The rise of the wellbeing culture
As Best Employers, firms like Adnams and Treatt have always placed a premium on the way they look after their staff. However, with the huge upsurge in remote working, it seems that the importance of staff wellbeing – especially mental health – has become more important at every responsible firm.
“There is a noticeable increase in the number of employers using the Best Employers Pillars of engagement resource and Pillar 8 is about creating a workplace culture that is good for mental health. Over the past 18 months, mental health at work had gained momentum, and almost every Best Employer company knows how important this is to ensure the recovery is sustainable for their people and organisation overall. The pandemic has given this area a boost and its here to stay,” said Lynn Walters of Pure.

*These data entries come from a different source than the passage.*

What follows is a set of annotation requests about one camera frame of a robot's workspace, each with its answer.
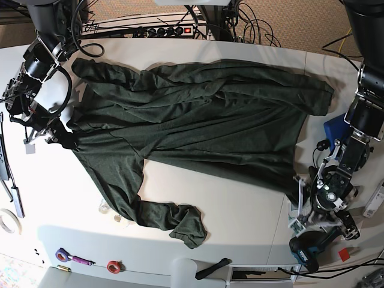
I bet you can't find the white rectangular device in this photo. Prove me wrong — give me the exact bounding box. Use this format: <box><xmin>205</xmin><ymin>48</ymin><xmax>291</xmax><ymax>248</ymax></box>
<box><xmin>363</xmin><ymin>183</ymin><xmax>383</xmax><ymax>218</ymax></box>

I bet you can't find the black cordless drill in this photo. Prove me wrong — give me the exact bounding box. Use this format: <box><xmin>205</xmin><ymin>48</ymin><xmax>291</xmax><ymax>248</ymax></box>
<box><xmin>289</xmin><ymin>211</ymin><xmax>360</xmax><ymax>273</ymax></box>

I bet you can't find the red square card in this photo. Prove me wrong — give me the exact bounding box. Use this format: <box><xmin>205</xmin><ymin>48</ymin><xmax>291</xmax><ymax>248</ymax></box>
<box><xmin>338</xmin><ymin>248</ymin><xmax>350</xmax><ymax>262</ymax></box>

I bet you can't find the white tape roll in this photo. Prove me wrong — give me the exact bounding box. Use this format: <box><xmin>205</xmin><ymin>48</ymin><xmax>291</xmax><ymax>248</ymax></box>
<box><xmin>0</xmin><ymin>209</ymin><xmax>22</xmax><ymax>235</ymax></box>

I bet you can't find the black power strip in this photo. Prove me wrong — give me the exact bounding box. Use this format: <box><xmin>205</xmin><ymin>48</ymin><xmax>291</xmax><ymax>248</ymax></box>
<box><xmin>132</xmin><ymin>26</ymin><xmax>194</xmax><ymax>38</ymax></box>

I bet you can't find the dark remote control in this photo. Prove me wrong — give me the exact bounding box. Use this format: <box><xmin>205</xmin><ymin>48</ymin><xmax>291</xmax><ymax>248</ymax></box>
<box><xmin>0</xmin><ymin>135</ymin><xmax>10</xmax><ymax>181</ymax></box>

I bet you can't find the blue box with black knob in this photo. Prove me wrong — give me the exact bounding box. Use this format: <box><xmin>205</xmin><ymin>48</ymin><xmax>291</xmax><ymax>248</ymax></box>
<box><xmin>323</xmin><ymin>114</ymin><xmax>351</xmax><ymax>151</ymax></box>

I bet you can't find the red tape roll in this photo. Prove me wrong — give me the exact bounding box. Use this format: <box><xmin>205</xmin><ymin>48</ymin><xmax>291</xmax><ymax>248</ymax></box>
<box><xmin>106</xmin><ymin>260</ymin><xmax>122</xmax><ymax>274</ymax></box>

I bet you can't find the yellow cable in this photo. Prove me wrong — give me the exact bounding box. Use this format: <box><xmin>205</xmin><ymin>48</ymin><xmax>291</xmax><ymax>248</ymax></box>
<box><xmin>336</xmin><ymin>28</ymin><xmax>352</xmax><ymax>57</ymax></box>

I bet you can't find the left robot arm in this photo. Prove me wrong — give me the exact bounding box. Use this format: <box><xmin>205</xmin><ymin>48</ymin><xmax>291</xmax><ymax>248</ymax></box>
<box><xmin>289</xmin><ymin>1</ymin><xmax>383</xmax><ymax>239</ymax></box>

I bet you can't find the black cable with carabiner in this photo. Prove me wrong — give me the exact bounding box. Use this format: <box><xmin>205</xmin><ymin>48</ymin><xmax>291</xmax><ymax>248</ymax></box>
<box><xmin>310</xmin><ymin>139</ymin><xmax>329</xmax><ymax>169</ymax></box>

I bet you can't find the grey usb hub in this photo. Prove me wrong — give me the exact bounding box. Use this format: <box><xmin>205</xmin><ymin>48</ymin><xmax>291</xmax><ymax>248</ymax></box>
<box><xmin>11</xmin><ymin>187</ymin><xmax>25</xmax><ymax>218</ymax></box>

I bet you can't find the purple tape roll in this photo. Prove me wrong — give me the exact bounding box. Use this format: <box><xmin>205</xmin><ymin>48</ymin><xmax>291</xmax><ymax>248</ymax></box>
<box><xmin>55</xmin><ymin>248</ymin><xmax>71</xmax><ymax>263</ymax></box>

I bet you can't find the purple marker pen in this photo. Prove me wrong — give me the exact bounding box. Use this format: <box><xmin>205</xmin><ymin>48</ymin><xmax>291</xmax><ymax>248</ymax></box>
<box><xmin>70</xmin><ymin>256</ymin><xmax>95</xmax><ymax>266</ymax></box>

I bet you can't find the gold green small cylinder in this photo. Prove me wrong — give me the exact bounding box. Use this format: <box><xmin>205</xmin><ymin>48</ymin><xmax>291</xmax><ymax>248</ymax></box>
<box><xmin>56</xmin><ymin>265</ymin><xmax>71</xmax><ymax>272</ymax></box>

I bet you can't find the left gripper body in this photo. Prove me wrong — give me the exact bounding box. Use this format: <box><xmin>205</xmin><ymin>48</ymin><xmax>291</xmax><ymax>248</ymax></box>
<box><xmin>295</xmin><ymin>175</ymin><xmax>347</xmax><ymax>232</ymax></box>

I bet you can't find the dark green t-shirt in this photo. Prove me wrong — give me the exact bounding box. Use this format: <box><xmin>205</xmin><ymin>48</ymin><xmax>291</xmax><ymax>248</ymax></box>
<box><xmin>67</xmin><ymin>58</ymin><xmax>334</xmax><ymax>249</ymax></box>

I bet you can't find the paper instruction booklet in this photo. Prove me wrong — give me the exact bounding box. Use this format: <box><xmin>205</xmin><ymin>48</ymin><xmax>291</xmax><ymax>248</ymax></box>
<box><xmin>288</xmin><ymin>202</ymin><xmax>311</xmax><ymax>236</ymax></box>

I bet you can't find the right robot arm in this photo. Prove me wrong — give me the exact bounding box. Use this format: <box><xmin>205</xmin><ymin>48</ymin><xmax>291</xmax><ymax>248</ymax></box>
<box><xmin>1</xmin><ymin>1</ymin><xmax>86</xmax><ymax>150</ymax></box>

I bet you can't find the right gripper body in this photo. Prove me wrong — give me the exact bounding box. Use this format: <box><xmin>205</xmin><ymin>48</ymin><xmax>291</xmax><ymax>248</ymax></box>
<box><xmin>8</xmin><ymin>101</ymin><xmax>60</xmax><ymax>154</ymax></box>

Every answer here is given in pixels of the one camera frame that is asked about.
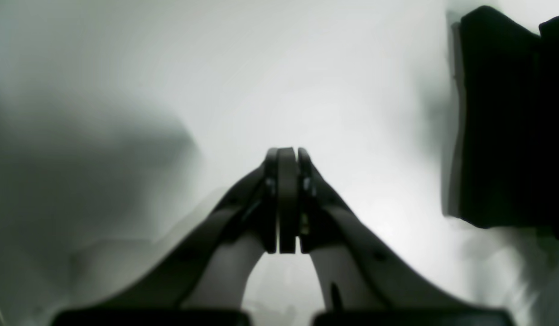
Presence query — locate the black T-shirt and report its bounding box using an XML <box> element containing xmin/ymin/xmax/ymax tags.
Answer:
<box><xmin>451</xmin><ymin>5</ymin><xmax>559</xmax><ymax>240</ymax></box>

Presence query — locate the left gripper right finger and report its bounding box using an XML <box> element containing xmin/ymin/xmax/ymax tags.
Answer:
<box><xmin>288</xmin><ymin>147</ymin><xmax>513</xmax><ymax>326</ymax></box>

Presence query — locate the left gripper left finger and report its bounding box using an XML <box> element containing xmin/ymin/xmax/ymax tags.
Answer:
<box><xmin>53</xmin><ymin>147</ymin><xmax>289</xmax><ymax>326</ymax></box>

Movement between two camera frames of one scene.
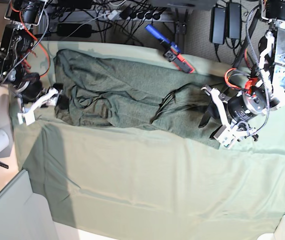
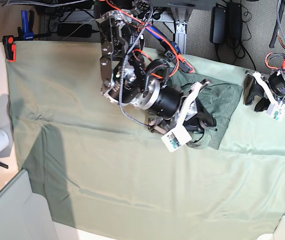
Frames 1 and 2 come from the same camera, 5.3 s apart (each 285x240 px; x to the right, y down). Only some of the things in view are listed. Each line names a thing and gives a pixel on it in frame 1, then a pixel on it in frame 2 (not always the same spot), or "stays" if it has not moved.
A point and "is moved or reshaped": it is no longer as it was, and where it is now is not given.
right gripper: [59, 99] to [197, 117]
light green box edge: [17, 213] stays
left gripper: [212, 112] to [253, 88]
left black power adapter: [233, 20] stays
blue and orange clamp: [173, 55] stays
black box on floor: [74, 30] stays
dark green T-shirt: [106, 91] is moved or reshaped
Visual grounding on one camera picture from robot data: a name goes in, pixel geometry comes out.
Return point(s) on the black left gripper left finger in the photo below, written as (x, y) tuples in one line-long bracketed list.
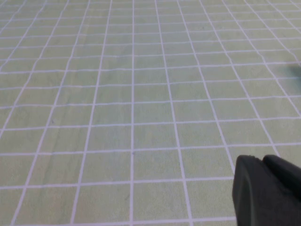
[(254, 200)]

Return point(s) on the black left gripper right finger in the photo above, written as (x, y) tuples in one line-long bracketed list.
[(287, 174)]

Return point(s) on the green white-grid tablecloth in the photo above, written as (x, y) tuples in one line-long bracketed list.
[(117, 106)]

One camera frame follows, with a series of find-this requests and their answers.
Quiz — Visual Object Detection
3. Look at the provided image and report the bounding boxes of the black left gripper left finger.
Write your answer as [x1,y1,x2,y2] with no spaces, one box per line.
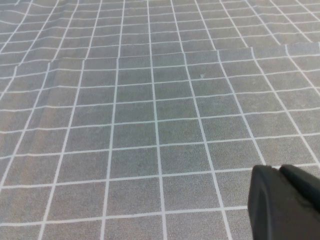
[247,164,320,240]

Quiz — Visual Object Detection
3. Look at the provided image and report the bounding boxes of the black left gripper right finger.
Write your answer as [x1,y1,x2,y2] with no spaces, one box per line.
[278,164,320,214]

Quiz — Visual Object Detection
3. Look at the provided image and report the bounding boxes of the grey white-grid tablecloth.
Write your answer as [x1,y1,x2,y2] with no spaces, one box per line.
[0,0,320,240]

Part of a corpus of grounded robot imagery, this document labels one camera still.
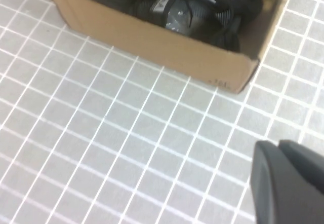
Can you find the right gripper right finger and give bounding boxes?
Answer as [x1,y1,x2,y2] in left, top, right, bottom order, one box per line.
[277,139,324,194]

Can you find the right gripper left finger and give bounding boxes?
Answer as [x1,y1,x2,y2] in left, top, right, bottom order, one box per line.
[249,139,324,224]

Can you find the brown cardboard shoe box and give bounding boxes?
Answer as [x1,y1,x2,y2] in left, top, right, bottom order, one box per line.
[40,0,297,95]

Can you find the grey checked tablecloth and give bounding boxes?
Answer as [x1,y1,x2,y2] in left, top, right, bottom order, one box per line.
[0,0,324,224]

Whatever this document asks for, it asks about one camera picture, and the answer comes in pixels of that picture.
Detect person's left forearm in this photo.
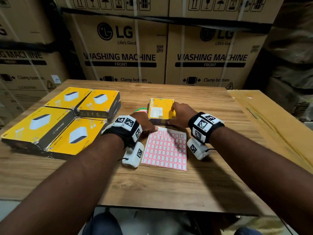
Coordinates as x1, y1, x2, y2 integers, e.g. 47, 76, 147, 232
0, 134, 125, 235

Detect black stretch wrap band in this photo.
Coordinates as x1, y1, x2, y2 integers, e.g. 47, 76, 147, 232
0, 40, 74, 53
60, 7, 273, 35

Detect person's right hand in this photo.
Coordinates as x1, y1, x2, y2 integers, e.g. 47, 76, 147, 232
167, 102, 198, 129

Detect sheet of red-bordered labels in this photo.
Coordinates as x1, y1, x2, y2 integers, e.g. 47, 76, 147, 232
141, 126, 187, 172

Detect yellow box handled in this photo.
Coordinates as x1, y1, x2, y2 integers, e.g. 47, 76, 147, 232
148, 98, 176, 126

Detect person's right leg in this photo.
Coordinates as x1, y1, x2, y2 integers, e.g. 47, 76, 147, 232
233, 227, 263, 235

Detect group of yellow boxes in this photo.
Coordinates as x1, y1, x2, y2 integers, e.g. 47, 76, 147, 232
0, 86, 122, 161

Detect person's right forearm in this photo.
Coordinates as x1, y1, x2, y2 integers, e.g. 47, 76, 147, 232
209, 126, 313, 235

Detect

“Staff wellbeing has always been really high on our agenda at Adnams,” says Sadie Lofthouse. “The challenge has been to translate the physical stuff to a digital world. We have lots of online wellbeing support but nothing beats Zoom or a telephone call.
“We now have open meetings that anyone can join and, after the last one, the feedback was all about how lovely it was to see people,” she says. “Even furloughed staff can join – the last meeting had about 120 people in. They can bring pets, partners – everyone's welcome."
As we look to emerge from the coronavirus crisis, those firms that have looked after their staff well will be in the best position to continue to innovate and find fresh opportunities. “The majority of our innovations have come from the people at the coal face,” says Tim Jones of Treatt and TMJ Interiors. “When you have a culture of encouraging people to speak up when they have an idea or suggestion, all we have to do is support the good ones."
Look at remote working environments
It’s not just about the right IT gear. People are more productive with the right equipment – TMJ Interiors has gone so far as providing suitable desks and chairs for staff who can work from home.
Encourage agile working
Video meetings can be shorter so can be more regular. Don't be afraid to add participants if it means answers can be given there and then, so decisions can be made more quickly. Don’t be afraid to reverse decisions quickly.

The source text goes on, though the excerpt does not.